**DIRECTIONS**
Tally the lines of the material that carry the word "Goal". Give no more than the number.
※
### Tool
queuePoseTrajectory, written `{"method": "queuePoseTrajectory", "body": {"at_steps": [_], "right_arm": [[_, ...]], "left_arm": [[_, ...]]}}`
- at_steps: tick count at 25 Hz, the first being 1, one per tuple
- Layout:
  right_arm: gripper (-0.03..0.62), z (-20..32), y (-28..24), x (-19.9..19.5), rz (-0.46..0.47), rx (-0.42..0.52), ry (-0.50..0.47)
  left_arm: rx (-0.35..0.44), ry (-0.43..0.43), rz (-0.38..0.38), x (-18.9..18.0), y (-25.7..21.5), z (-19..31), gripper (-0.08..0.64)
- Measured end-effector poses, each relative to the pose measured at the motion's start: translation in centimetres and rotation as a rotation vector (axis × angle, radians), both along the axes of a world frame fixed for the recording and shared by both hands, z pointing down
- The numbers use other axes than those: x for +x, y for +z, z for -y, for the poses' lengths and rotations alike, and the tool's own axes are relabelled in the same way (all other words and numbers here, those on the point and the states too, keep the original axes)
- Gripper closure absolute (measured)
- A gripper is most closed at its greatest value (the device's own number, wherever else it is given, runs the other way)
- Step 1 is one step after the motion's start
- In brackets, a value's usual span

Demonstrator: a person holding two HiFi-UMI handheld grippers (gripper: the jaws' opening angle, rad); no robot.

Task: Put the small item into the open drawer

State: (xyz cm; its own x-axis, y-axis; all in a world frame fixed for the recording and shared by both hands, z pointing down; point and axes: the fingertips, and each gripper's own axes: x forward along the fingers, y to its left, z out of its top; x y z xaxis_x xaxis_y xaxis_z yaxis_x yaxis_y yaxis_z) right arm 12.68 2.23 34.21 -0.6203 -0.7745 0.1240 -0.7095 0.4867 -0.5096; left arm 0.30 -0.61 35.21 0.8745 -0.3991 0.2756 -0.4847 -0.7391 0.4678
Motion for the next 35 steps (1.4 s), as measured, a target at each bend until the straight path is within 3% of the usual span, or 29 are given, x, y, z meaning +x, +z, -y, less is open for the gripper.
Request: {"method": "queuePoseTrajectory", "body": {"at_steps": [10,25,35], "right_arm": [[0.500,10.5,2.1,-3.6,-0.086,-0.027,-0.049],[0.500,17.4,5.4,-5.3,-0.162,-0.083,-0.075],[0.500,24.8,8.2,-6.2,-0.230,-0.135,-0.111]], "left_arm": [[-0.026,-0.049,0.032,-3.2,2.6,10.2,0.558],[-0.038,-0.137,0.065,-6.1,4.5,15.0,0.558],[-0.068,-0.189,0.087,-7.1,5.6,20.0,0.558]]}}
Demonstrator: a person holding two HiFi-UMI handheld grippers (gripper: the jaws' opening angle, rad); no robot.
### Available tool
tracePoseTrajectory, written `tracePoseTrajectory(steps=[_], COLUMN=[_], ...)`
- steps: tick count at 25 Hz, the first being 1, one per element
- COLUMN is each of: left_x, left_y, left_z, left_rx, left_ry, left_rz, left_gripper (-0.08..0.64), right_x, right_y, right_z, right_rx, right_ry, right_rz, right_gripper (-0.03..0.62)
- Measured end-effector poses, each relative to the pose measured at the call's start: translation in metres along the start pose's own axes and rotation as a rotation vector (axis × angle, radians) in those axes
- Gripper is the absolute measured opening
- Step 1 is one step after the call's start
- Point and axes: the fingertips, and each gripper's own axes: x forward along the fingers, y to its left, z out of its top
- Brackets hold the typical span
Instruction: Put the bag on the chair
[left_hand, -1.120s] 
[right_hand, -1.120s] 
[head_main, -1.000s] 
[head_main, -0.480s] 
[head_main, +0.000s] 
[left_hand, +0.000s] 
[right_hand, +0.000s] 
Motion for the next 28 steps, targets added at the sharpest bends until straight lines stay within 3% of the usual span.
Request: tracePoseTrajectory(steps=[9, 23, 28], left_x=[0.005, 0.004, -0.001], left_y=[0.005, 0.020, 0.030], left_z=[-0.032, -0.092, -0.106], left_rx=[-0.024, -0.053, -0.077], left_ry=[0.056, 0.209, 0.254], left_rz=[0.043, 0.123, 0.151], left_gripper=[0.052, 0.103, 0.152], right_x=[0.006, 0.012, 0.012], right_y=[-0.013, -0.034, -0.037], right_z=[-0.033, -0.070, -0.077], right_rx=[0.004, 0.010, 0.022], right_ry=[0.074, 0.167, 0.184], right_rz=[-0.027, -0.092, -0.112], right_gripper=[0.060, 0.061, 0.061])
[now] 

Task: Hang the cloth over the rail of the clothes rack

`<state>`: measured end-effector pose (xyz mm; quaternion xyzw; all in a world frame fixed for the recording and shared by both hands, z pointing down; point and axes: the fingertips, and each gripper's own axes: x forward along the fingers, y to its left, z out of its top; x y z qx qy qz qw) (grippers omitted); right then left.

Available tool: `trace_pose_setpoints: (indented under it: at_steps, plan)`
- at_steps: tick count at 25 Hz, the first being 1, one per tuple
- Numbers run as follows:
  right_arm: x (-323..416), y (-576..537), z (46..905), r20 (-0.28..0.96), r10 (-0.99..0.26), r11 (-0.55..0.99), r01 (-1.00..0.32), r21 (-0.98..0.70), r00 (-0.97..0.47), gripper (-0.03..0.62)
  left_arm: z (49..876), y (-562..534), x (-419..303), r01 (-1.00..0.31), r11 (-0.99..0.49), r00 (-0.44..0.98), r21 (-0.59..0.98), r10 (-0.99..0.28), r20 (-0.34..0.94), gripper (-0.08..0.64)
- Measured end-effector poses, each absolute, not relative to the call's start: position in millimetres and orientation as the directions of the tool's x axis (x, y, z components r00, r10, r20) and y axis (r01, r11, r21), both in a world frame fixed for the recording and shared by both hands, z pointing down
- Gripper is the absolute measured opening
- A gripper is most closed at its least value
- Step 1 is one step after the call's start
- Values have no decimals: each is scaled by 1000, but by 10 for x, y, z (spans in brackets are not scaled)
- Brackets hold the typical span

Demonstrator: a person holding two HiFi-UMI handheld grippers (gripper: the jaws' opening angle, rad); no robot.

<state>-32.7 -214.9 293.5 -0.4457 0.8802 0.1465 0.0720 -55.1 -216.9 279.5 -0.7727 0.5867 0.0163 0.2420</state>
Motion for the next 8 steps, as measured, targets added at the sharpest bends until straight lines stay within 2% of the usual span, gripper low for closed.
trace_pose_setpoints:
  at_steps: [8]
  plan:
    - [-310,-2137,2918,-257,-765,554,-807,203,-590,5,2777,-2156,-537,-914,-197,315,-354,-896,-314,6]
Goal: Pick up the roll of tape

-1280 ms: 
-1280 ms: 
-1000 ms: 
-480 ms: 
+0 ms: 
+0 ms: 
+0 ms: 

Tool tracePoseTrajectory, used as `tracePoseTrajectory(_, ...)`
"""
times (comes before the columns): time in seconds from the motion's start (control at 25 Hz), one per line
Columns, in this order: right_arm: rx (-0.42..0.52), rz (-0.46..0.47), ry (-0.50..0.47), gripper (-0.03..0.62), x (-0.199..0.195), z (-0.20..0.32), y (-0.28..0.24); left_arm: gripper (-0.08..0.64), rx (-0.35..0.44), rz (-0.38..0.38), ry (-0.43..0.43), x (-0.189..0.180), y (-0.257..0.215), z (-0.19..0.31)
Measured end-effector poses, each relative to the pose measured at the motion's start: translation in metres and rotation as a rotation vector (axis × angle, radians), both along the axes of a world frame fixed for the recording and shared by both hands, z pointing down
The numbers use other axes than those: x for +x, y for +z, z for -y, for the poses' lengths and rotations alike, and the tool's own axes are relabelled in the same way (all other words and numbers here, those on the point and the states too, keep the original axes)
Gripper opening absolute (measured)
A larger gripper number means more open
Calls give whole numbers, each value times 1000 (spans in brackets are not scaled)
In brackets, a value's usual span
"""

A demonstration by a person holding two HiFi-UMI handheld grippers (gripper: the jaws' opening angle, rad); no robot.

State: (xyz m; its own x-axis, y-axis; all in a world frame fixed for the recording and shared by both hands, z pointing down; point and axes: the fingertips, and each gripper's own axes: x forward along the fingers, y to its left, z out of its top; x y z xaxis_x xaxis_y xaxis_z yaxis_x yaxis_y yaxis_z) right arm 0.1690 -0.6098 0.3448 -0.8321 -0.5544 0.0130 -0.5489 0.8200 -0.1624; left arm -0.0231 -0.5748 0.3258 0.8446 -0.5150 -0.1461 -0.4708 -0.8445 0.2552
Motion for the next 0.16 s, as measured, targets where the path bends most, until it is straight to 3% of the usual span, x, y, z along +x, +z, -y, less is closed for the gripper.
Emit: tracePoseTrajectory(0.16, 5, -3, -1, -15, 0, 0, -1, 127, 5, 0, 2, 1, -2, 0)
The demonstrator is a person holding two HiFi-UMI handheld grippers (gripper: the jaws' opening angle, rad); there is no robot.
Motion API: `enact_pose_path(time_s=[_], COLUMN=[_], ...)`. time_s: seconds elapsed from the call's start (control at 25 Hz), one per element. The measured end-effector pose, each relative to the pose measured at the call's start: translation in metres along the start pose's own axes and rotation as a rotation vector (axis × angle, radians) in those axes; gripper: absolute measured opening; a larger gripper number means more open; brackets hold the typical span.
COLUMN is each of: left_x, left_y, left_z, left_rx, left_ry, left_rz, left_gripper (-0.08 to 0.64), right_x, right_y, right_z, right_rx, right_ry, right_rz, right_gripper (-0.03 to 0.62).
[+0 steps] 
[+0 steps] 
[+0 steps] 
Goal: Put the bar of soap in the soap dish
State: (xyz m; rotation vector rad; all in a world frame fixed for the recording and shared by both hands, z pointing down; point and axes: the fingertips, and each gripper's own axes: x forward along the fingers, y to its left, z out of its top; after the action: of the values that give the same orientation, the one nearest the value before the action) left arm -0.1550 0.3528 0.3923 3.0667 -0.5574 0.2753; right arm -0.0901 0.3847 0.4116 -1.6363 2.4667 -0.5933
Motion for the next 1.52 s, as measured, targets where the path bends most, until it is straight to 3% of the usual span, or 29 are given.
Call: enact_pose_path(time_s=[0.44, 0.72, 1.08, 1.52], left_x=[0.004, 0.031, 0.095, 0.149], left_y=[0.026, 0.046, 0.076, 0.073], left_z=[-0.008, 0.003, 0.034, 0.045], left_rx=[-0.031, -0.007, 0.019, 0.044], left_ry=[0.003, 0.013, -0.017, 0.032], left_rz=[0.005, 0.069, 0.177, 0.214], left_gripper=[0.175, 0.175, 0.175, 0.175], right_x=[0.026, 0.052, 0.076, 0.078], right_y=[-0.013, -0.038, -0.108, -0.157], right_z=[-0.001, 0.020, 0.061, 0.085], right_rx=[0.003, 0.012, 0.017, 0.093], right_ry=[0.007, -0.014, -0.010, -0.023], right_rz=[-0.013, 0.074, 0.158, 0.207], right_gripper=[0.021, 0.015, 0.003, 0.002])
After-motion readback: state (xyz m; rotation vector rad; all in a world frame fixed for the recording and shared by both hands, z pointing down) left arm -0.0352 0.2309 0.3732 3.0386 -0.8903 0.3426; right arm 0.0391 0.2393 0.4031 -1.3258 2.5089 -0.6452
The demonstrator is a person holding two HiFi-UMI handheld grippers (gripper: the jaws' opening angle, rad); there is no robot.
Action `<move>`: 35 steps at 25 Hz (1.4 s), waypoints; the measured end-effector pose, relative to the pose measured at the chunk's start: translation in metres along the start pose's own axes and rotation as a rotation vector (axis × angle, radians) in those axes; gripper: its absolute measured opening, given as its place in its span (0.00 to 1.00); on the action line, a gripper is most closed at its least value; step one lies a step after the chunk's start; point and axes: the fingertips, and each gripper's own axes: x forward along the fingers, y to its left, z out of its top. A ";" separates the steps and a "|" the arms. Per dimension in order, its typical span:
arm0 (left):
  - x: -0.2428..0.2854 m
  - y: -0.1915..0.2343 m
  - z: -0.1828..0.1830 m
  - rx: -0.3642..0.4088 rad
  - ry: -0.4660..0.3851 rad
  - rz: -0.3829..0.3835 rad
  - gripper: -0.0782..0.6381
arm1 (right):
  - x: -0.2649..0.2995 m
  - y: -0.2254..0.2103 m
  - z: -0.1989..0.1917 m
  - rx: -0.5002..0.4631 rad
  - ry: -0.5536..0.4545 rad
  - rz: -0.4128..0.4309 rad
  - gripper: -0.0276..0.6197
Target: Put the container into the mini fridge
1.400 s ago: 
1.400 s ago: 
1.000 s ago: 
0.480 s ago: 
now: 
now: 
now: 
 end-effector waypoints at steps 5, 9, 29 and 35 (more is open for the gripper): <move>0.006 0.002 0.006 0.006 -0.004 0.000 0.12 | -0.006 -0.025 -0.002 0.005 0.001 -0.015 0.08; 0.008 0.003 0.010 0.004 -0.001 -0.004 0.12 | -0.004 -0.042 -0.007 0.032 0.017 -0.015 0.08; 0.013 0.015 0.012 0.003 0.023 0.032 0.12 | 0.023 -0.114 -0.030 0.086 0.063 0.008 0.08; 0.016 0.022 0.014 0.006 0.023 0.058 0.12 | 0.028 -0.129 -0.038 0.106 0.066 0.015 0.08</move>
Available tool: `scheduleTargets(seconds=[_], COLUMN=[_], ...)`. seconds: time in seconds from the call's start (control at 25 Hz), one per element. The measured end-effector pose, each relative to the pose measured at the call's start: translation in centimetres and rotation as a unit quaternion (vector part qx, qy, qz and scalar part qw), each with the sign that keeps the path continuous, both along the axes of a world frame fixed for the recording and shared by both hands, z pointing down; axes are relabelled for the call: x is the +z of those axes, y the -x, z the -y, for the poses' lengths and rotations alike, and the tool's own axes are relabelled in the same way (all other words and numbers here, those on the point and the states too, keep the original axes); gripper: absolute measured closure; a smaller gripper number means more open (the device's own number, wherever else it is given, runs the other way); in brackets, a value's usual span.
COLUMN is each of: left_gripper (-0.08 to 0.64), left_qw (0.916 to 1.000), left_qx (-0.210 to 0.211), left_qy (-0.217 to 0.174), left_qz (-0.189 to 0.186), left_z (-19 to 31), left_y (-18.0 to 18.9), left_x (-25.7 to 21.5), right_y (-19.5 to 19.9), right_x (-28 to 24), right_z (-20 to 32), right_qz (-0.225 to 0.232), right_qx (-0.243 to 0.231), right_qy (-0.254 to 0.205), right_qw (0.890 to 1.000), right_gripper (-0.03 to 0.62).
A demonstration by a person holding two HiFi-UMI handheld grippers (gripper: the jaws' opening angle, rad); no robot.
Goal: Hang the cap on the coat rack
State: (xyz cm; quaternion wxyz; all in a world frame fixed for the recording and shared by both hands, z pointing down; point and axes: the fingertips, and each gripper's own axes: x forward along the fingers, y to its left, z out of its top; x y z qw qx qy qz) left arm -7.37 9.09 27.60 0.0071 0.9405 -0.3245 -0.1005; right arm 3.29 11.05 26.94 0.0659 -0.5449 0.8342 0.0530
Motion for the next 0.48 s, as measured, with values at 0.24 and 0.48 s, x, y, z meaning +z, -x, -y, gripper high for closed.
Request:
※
**THE ANSWER**
3